Multi-pronged efforts

To ensure the profitability of the Canadian industry as well, CPC is working with its provincial members and the federal ministry of agriculture (Agriculture & Agri-Food Canada) to make live hog prices more transparent across the country and to remove the misinformation that is currently being presented. “As part of this, we would like consistent reporting across Canada, rather than what we have now, which is price reporting in various provinces in the form of various formulas that don’t clearly reflect current market price,” explained CPC communications director Gary Stordy. “We would like it all streamlined and to eventually achieve a clear and consistent pricing information across the country.”
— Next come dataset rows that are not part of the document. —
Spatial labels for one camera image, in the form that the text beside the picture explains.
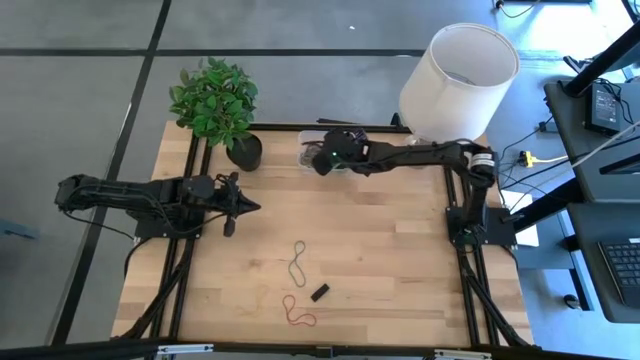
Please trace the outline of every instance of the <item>rubber band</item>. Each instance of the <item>rubber band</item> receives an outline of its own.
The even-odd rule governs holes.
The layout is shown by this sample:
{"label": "rubber band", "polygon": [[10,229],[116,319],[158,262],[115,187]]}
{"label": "rubber band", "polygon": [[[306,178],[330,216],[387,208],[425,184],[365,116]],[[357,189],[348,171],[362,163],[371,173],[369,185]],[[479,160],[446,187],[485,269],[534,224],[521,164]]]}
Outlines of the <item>rubber band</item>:
{"label": "rubber band", "polygon": [[[300,251],[298,251],[298,244],[302,245],[302,250]],[[298,256],[300,256],[306,248],[307,244],[305,244],[302,240],[298,240],[295,244],[293,244],[293,252],[296,254],[296,256],[289,263],[289,275],[291,275],[293,283],[296,284],[297,287],[304,287],[307,284],[307,277],[304,275],[304,271],[302,271],[302,268],[298,264]],[[298,282],[298,279],[296,279],[296,277],[293,275],[293,271],[291,271],[291,267],[294,265],[298,268],[300,275],[302,275],[302,282]]]}
{"label": "rubber band", "polygon": [[[285,302],[285,299],[287,299],[287,298],[293,299],[293,304],[291,304],[290,308],[287,307],[287,303]],[[282,298],[282,306],[284,306],[284,311],[285,311],[285,314],[287,316],[287,322],[289,323],[289,325],[294,325],[295,326],[295,325],[304,324],[304,325],[307,325],[309,327],[316,326],[316,323],[318,322],[318,319],[316,319],[315,315],[310,314],[310,313],[304,313],[304,314],[298,316],[297,318],[291,320],[291,317],[290,317],[291,311],[293,311],[293,308],[296,307],[296,298],[293,295],[285,295]],[[305,316],[311,318],[311,320],[313,320],[313,322],[311,322],[311,321],[307,322],[307,321],[304,321],[304,320],[300,320]]]}

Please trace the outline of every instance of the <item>white lamp shade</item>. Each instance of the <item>white lamp shade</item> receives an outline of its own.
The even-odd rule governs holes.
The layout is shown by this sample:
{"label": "white lamp shade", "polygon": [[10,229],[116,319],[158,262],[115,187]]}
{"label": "white lamp shade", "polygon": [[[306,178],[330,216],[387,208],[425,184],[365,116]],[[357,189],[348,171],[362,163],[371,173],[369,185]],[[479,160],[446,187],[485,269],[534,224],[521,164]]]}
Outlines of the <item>white lamp shade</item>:
{"label": "white lamp shade", "polygon": [[454,24],[433,37],[400,93],[400,116],[418,138],[475,140],[520,70],[513,45],[483,25]]}

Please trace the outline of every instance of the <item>green leaves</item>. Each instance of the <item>green leaves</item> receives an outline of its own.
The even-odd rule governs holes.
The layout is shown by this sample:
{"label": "green leaves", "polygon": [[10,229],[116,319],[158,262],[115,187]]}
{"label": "green leaves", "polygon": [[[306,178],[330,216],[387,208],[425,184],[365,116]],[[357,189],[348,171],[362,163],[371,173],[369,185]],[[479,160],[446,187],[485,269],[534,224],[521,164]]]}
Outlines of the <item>green leaves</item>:
{"label": "green leaves", "polygon": [[207,105],[209,105],[211,109],[215,110],[217,105],[216,97],[213,95],[209,96],[209,98],[207,99]]}
{"label": "green leaves", "polygon": [[210,146],[242,146],[238,141],[251,136],[248,130],[258,94],[242,68],[229,66],[224,59],[200,58],[198,70],[182,69],[179,77],[181,84],[169,89],[169,111],[177,115],[177,125],[193,129]]}

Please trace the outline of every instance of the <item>potted plant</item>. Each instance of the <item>potted plant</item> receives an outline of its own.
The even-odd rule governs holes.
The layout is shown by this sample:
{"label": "potted plant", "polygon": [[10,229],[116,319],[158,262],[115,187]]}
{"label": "potted plant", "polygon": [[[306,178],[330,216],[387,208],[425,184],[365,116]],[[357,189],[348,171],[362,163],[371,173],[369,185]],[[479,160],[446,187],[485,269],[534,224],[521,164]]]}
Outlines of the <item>potted plant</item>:
{"label": "potted plant", "polygon": [[178,126],[193,129],[209,146],[226,146],[234,164],[253,171],[260,166],[262,143],[247,129],[258,88],[237,65],[211,57],[207,66],[203,62],[200,59],[197,71],[180,71],[182,85],[171,87],[169,110],[178,115]]}

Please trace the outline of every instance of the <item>black plant pot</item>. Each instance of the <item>black plant pot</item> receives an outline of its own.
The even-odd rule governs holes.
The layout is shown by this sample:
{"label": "black plant pot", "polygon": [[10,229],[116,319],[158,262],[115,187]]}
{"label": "black plant pot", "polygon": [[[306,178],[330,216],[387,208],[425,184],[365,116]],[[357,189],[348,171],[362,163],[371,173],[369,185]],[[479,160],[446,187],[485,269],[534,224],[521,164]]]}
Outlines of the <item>black plant pot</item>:
{"label": "black plant pot", "polygon": [[233,150],[227,148],[227,157],[244,171],[253,171],[260,166],[262,160],[262,142],[257,136],[240,140],[233,140]]}

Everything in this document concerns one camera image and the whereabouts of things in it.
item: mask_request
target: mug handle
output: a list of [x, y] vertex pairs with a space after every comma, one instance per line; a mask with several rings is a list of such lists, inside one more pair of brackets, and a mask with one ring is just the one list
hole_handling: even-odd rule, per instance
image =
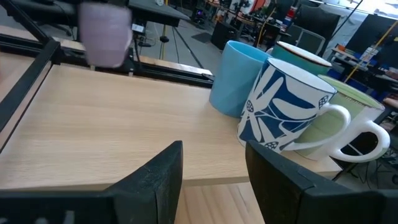
[[293, 150], [300, 150], [300, 149], [309, 149], [312, 147], [317, 147], [321, 146], [323, 144], [328, 143], [329, 141], [334, 140], [334, 138], [337, 138], [343, 132], [346, 130], [346, 128], [349, 125], [349, 122], [351, 122], [351, 115], [349, 114], [348, 110], [340, 105], [333, 105], [330, 103], [325, 103], [322, 108], [318, 112], [318, 116], [326, 113], [327, 111], [336, 111], [337, 113], [340, 114], [340, 116], [343, 118], [343, 127], [334, 134], [332, 137], [328, 137], [326, 139], [322, 139], [316, 142], [303, 142], [303, 143], [296, 143], [292, 142], [288, 146], [284, 148], [284, 151], [293, 151]]
[[375, 124], [373, 121], [367, 121], [358, 127], [358, 133], [371, 132], [377, 137], [377, 146], [370, 153], [362, 156], [351, 156], [343, 153], [341, 149], [335, 149], [329, 155], [335, 159], [347, 162], [369, 162], [381, 157], [390, 146], [390, 135], [386, 130]]

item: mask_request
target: light green mug
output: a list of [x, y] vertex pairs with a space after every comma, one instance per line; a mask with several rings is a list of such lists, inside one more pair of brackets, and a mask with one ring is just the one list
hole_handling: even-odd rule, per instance
[[[382, 156], [390, 146], [390, 136], [386, 130], [373, 121], [384, 111], [384, 106], [367, 94], [334, 78], [324, 75], [319, 75], [319, 77], [336, 88], [338, 92], [330, 100], [330, 103], [345, 107], [351, 115], [351, 122], [347, 129], [342, 134], [335, 136], [332, 141], [322, 146], [296, 152], [312, 160], [331, 156], [347, 162], [367, 162]], [[326, 112], [315, 118], [313, 123], [296, 139], [296, 142], [316, 141], [333, 136], [341, 129], [341, 125], [343, 125], [343, 121], [338, 114], [334, 111]], [[377, 146], [373, 151], [362, 156], [351, 156], [341, 151], [343, 147], [364, 132], [371, 132], [377, 136]]]
[[326, 75], [331, 68], [331, 63], [299, 47], [278, 41], [271, 55], [284, 60], [314, 75]]

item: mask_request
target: gray floor
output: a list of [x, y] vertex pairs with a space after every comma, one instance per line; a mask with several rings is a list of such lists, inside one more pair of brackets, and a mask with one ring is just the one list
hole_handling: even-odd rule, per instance
[[[0, 25], [24, 30], [24, 28], [20, 24], [15, 22], [11, 17], [7, 16], [5, 10], [2, 7], [0, 7]], [[64, 32], [54, 29], [53, 27], [42, 26], [42, 28], [45, 32], [47, 32], [52, 36], [61, 37], [64, 39], [72, 39], [72, 37], [66, 36]], [[149, 38], [149, 40], [147, 42], [150, 44], [154, 44], [154, 46], [149, 48], [142, 48], [141, 55], [145, 55], [152, 58], [159, 58], [160, 41], [156, 40], [158, 40], [159, 39], [158, 36], [162, 34], [162, 29], [163, 29], [162, 24], [148, 22], [147, 37]], [[211, 43], [204, 44], [191, 38], [191, 36], [193, 35], [208, 31], [198, 29], [187, 21], [181, 21], [180, 26], [177, 28], [177, 30], [180, 32], [181, 36], [189, 45], [192, 52], [196, 55], [196, 57], [203, 65], [203, 67], [205, 69], [209, 69], [212, 73], [215, 74], [221, 59], [221, 51]], [[170, 62], [178, 62], [177, 50], [174, 44], [174, 35], [172, 32], [172, 28], [170, 26], [167, 27], [167, 37], [170, 39], [170, 42], [165, 45], [164, 60]], [[177, 42], [178, 56], [180, 58], [180, 63], [198, 67], [198, 63], [192, 57], [188, 48], [185, 46], [182, 39], [178, 36], [177, 33], [175, 33], [175, 40]], [[392, 177], [391, 173], [381, 172], [378, 173], [378, 175], [376, 175], [374, 173], [375, 168], [376, 168], [376, 163], [375, 162], [370, 163], [368, 167], [368, 178], [367, 178], [369, 186], [367, 185], [367, 183], [362, 183], [360, 178], [356, 178], [351, 174], [346, 174], [342, 176], [337, 182], [353, 190], [368, 190], [369, 187], [372, 189], [376, 188], [375, 184], [376, 177], [378, 177], [379, 188], [398, 189], [398, 186], [394, 185], [391, 182], [391, 177]], [[356, 175], [359, 174], [364, 179], [366, 174], [366, 165], [363, 164], [358, 166], [357, 168], [355, 168], [353, 173]]]

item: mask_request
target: teal mug
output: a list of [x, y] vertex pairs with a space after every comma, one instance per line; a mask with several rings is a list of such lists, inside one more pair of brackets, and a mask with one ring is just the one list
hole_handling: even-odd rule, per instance
[[254, 80], [268, 57], [248, 44], [228, 41], [211, 88], [211, 105], [225, 115], [240, 118]]
[[331, 63], [325, 59], [281, 41], [275, 44], [271, 55], [314, 75], [326, 75], [331, 68]]

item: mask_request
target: pink mug
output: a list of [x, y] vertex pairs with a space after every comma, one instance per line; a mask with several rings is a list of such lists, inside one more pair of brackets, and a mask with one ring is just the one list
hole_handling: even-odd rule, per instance
[[79, 29], [89, 65], [114, 68], [124, 62], [132, 40], [131, 11], [128, 8], [81, 3]]

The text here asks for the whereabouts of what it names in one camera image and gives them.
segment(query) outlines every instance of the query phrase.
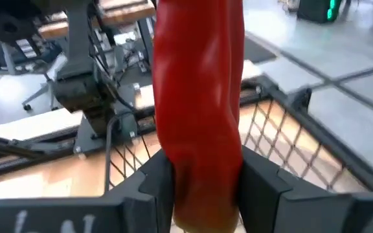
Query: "office chair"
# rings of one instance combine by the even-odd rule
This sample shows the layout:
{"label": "office chair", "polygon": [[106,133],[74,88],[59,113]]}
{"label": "office chair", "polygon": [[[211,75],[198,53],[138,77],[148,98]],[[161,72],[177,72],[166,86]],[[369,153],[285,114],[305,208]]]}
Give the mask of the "office chair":
{"label": "office chair", "polygon": [[62,48],[53,41],[45,41],[41,46],[38,46],[33,39],[28,39],[27,42],[32,49],[27,54],[31,53],[31,56],[27,56],[24,48],[17,42],[11,44],[11,46],[0,42],[0,75],[44,75],[46,82],[42,84],[41,89],[21,104],[25,111],[30,111],[32,108],[29,102],[48,92],[51,99],[50,108],[51,110],[56,110],[57,107],[54,107],[54,95],[51,91],[53,81],[49,78],[47,72],[62,52]]}

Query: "green light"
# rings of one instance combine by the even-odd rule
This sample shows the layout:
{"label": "green light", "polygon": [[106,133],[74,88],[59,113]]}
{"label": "green light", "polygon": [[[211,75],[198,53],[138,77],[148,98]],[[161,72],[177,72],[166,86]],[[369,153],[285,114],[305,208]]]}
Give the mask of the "green light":
{"label": "green light", "polygon": [[330,9],[334,9],[335,5],[336,5],[336,1],[335,0],[330,0]]}
{"label": "green light", "polygon": [[333,12],[332,12],[332,9],[329,9],[328,10],[328,20],[330,20],[332,18],[333,18]]}

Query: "wire mesh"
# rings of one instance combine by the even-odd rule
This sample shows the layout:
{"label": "wire mesh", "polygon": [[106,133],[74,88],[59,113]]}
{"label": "wire mesh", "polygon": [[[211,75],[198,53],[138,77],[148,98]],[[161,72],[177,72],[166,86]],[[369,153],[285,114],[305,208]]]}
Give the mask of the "wire mesh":
{"label": "wire mesh", "polygon": [[[154,123],[154,118],[139,126]],[[243,145],[278,164],[282,169],[330,192],[366,192],[346,165],[313,138],[283,107],[265,100],[240,110]],[[130,144],[111,150],[109,188],[133,174],[161,149],[156,133],[134,138]],[[184,232],[172,222],[171,233]],[[236,232],[245,232],[242,220]]]}

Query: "chair wheel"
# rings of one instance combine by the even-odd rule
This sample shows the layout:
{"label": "chair wheel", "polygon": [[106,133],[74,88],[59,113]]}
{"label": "chair wheel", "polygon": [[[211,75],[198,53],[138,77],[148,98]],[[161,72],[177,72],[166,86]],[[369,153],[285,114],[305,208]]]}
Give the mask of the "chair wheel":
{"label": "chair wheel", "polygon": [[25,111],[30,111],[31,110],[31,106],[29,104],[26,104],[26,105],[23,106],[23,109]]}

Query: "black cable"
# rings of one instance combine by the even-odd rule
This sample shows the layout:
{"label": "black cable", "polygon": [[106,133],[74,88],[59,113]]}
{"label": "black cable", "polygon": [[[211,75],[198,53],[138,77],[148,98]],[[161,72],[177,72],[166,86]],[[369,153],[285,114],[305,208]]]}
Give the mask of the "black cable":
{"label": "black cable", "polygon": [[101,31],[106,35],[107,40],[109,41],[109,44],[112,47],[115,46],[116,41],[115,41],[115,38],[113,37],[112,29],[110,27],[105,26],[105,24],[103,22],[103,19],[102,19],[102,16],[100,15],[100,9],[99,9],[98,5],[93,4],[92,7],[93,7],[93,10],[94,10],[93,13],[96,16],[96,19],[97,19],[97,22],[98,22],[98,25],[99,25]]}
{"label": "black cable", "polygon": [[[89,36],[89,40],[91,42],[92,45],[94,45],[93,43],[93,39],[91,38],[91,36]],[[112,93],[112,95],[121,103],[123,104],[125,107],[127,107],[128,109],[130,109],[131,111],[135,111],[136,109],[130,105],[129,103],[127,103],[117,92],[117,90],[115,90],[115,86],[113,83],[110,83],[111,81],[111,75],[109,73],[109,71],[106,69],[106,66],[100,61],[100,58],[98,56],[96,56],[95,54],[93,55],[95,57],[95,59],[98,61],[98,63],[100,64],[100,66],[102,67],[102,69],[104,70],[104,72],[107,74],[107,78],[104,79],[103,76],[101,76],[101,78],[103,78],[103,81],[105,81],[105,83],[109,83],[111,84],[112,88],[110,88],[109,85],[108,86],[108,89],[110,90],[110,92]]]}
{"label": "black cable", "polygon": [[96,32],[93,30],[92,26],[91,26],[91,20],[89,19],[87,24],[89,25],[89,30],[90,30],[90,33],[88,34],[89,36],[89,41],[90,43],[92,44],[92,48],[94,49],[94,54],[92,54],[92,58],[94,58],[99,64],[100,66],[102,67],[103,71],[109,76],[109,78],[111,77],[110,75],[110,72],[106,69],[106,64],[104,64],[101,59],[96,55],[96,46],[95,46],[95,42],[93,41],[93,38],[92,36],[97,36],[96,35]]}
{"label": "black cable", "polygon": [[119,113],[112,117],[109,122],[107,123],[106,129],[106,179],[104,185],[104,194],[109,191],[109,183],[110,183],[110,163],[111,163],[111,136],[113,127],[115,126],[116,122],[126,115],[132,115],[133,111],[125,111]]}
{"label": "black cable", "polygon": [[128,70],[131,69],[131,68],[133,68],[133,66],[135,66],[136,64],[137,64],[137,62],[129,65],[126,69],[124,69],[124,71],[121,72],[120,76],[118,78],[116,78],[116,82],[118,82],[119,86],[120,86],[120,82],[126,76],[125,74],[128,72]]}

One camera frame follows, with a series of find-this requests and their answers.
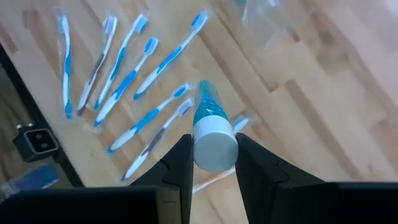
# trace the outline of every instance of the blue and white toothbrush
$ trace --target blue and white toothbrush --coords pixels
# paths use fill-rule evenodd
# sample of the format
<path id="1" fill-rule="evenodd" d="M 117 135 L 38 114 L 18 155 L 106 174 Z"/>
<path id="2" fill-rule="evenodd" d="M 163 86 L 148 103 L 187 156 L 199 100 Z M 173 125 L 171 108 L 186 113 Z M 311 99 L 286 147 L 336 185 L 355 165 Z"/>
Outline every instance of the blue and white toothbrush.
<path id="1" fill-rule="evenodd" d="M 186 115 L 193 106 L 192 100 L 187 99 L 185 100 L 174 112 L 174 114 L 162 125 L 162 127 L 158 130 L 155 134 L 154 138 L 150 141 L 150 143 L 142 150 L 139 156 L 132 162 L 132 164 L 127 169 L 126 173 L 122 176 L 122 181 L 130 178 L 135 171 L 145 162 L 149 153 L 155 148 L 156 144 L 160 142 L 166 129 L 170 126 L 173 120 L 176 117 L 183 117 Z"/>
<path id="2" fill-rule="evenodd" d="M 138 100 L 140 97 L 142 97 L 149 86 L 155 81 L 155 79 L 160 75 L 160 73 L 166 68 L 166 66 L 174 60 L 181 52 L 182 50 L 190 43 L 190 41 L 193 39 L 195 34 L 197 34 L 200 29 L 205 25 L 207 21 L 207 15 L 206 12 L 203 11 L 199 13 L 194 20 L 191 23 L 191 33 L 188 35 L 188 37 L 180 44 L 175 50 L 173 50 L 169 56 L 167 56 L 160 65 L 155 68 L 154 71 L 152 71 L 149 76 L 144 80 L 144 82 L 141 84 L 141 86 L 138 88 L 136 94 L 134 95 L 134 99 Z"/>
<path id="3" fill-rule="evenodd" d="M 127 43 L 129 42 L 130 37 L 133 35 L 134 32 L 141 34 L 142 31 L 145 29 L 147 22 L 148 22 L 148 18 L 146 18 L 146 16 L 143 14 L 139 14 L 137 19 L 132 24 L 129 32 L 127 33 L 126 37 L 124 38 L 124 40 L 122 42 L 122 46 L 120 46 L 118 56 L 116 57 L 116 61 L 113 65 L 111 73 L 109 74 L 108 79 L 106 80 L 105 86 L 102 89 L 101 93 L 99 94 L 97 101 L 95 102 L 94 110 L 97 110 L 100 107 L 100 104 L 105 99 L 106 94 L 108 93 L 109 89 L 111 88 L 112 82 L 113 82 L 116 74 L 118 73 L 120 64 L 124 57 L 124 52 L 126 50 L 126 46 L 127 46 Z"/>
<path id="4" fill-rule="evenodd" d="M 151 122 L 155 117 L 165 108 L 172 100 L 180 98 L 187 92 L 190 88 L 188 83 L 183 84 L 173 91 L 173 94 L 159 106 L 149 111 L 140 121 L 138 121 L 135 125 L 133 125 L 130 129 L 128 129 L 125 133 L 123 133 L 112 145 L 108 148 L 108 153 L 113 153 L 118 150 L 124 143 L 128 142 L 135 134 L 137 134 L 146 124 Z"/>
<path id="5" fill-rule="evenodd" d="M 58 33 L 65 38 L 65 55 L 63 59 L 63 80 L 62 80 L 62 100 L 65 116 L 70 119 L 72 117 L 72 106 L 70 103 L 70 36 L 68 17 L 65 14 L 57 16 Z"/>
<path id="6" fill-rule="evenodd" d="M 85 108 L 88 95 L 90 94 L 90 91 L 93 87 L 94 81 L 97 77 L 98 70 L 101 68 L 103 62 L 105 61 L 105 58 L 109 52 L 109 48 L 111 47 L 112 39 L 114 33 L 116 32 L 117 24 L 118 24 L 118 18 L 116 16 L 108 16 L 103 22 L 104 33 L 108 37 L 106 39 L 104 49 L 101 55 L 99 56 L 98 60 L 96 61 L 90 77 L 85 83 L 85 87 L 83 89 L 83 93 L 81 94 L 79 105 L 77 107 L 77 114 L 81 114 L 81 112 L 83 112 Z"/>
<path id="7" fill-rule="evenodd" d="M 123 82 L 119 85 L 119 87 L 113 92 L 113 94 L 108 98 L 104 106 L 101 108 L 101 110 L 98 113 L 97 118 L 94 121 L 94 127 L 97 127 L 100 125 L 102 120 L 105 119 L 106 115 L 111 111 L 113 106 L 118 102 L 120 97 L 122 96 L 123 92 L 127 89 L 127 87 L 130 85 L 130 83 L 134 80 L 136 77 L 138 71 L 140 68 L 143 66 L 144 62 L 149 58 L 152 53 L 154 53 L 157 43 L 159 42 L 158 39 L 152 37 L 151 39 L 148 40 L 144 47 L 144 55 L 141 58 L 141 61 L 137 64 L 135 69 L 131 71 L 123 80 Z"/>

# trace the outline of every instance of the wood grain
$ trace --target wood grain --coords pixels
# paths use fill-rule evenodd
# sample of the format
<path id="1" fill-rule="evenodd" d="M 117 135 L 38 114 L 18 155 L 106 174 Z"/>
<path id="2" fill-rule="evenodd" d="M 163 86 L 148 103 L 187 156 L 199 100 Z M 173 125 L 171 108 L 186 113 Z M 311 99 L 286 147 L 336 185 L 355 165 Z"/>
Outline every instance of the wood grain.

Made-in-Canada for pork products

Another aspect of pricing transparency is the fact that the pricing formulas used in Canada for contract negotiations mostly all have some basis in US formulas. Instead, a made-in-Canada formula, which reflects what’s happening in various export markets and not just the US market, would be more logical and fair to producers, said Stordy.

The CPC is also exploring making live hog market price reporting mandatory, which would help facilitate fair negotiations for producers, regardless of their size. “This has existed in the US for some time and it has worked for producers and processors,” said Stordy. “We believe it could work here as well, ensuring the entire industry can prosper going forward.”